We included 399 patients who underwent colonoscopy between June 2015 and July 2016. Using the Aronchick bowel preparation scale, we defined a score ≤2 as adequate preparation and a score >2 as inadequate preparation.
Mean patient age was 58.38±12.97 years; 60.6% were male. Indications for colonoscopy included screening (69.7%) and surveillance after polyp removal (21.3%). A split-dose regimen was prescribed to 55.4% of patients. The inadequate bowel preparation rate was 28.1%. Overall, the median time between the last bowel preparation agent dose and start of colonoscopy was 5.0 hours (range, 1.5–16.0 hours); that of the adequate group was 5.0 hours (range, 1.5–16.0 hours); and that of the inadequate group was 5 hours (range, 2–23 hours).

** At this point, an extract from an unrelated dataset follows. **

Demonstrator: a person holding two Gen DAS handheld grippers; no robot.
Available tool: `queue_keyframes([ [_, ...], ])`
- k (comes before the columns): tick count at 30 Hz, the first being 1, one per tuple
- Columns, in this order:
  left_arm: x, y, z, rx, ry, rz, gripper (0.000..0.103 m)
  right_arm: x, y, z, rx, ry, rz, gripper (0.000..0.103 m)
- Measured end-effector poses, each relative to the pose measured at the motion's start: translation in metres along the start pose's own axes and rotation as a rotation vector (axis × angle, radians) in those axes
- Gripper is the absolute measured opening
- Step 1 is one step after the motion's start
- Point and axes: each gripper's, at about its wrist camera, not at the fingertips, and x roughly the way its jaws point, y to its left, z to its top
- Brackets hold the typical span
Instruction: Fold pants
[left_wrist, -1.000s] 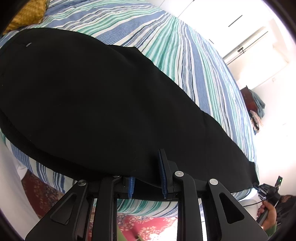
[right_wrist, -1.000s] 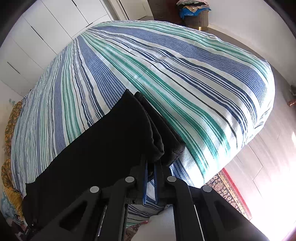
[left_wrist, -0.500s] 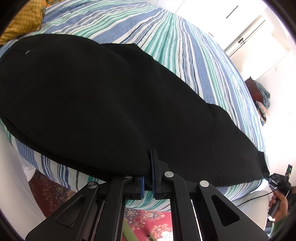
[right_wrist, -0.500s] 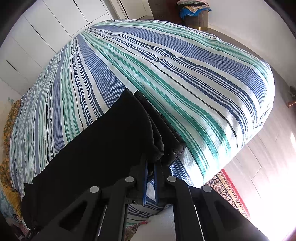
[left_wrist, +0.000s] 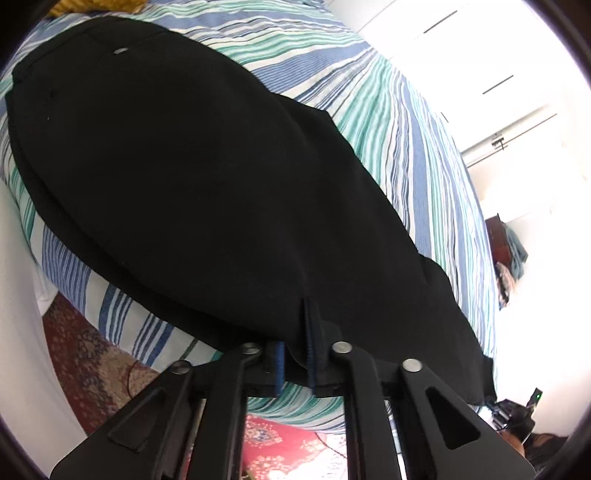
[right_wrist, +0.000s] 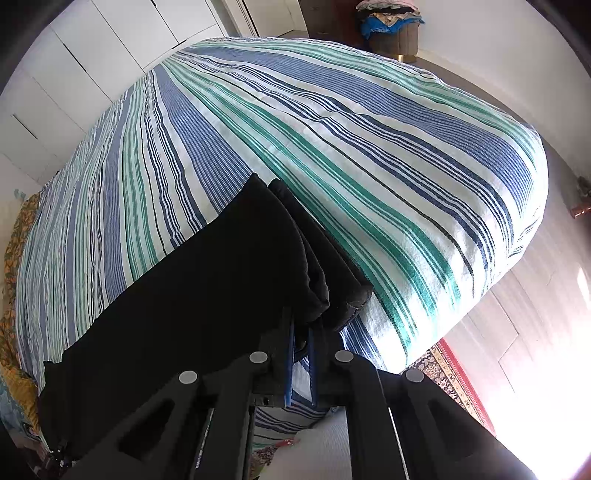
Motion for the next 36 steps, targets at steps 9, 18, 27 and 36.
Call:
queue_keyframes([
  [9,-0.005,-0.006,-0.008,0.077,0.003,0.100,0.004,0.001,0.002,0.000,-0.001,0.002,-0.002,0.007],
  [18,-0.033,-0.013,-0.020,0.091,0.054,0.253,0.082,-0.026,-0.002,-0.007,-0.012,-0.095,0.015,0.079],
  [27,-0.111,-0.062,0.011,0.337,-0.294,0.178,0.099,-0.105,0.015,-0.051,-0.009,-0.415,-0.012,0.089],
  [36,-0.015,-0.029,0.056,0.296,-0.249,0.347,0.090,-0.077,0.141,-0.073,-0.327,-0.371,0.178,0.091],
])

The mean bowel preparation scale score of the ascending colon (1.94±0.25) was significantly higher than that of other colon segments. On multivariate analysis, elderly age, history of cerebrovascular disease, history of gastrectomy or appendectomy, and total preparation solution uptake <2 L were the independent predictors of inadequate bowel preparation.
The inadequate bowel preparation rate was 28.1%. Risk factors included elderly age and history of cerebrovascular disease or abdominal surgery. Patients with these risk factors require special care and education.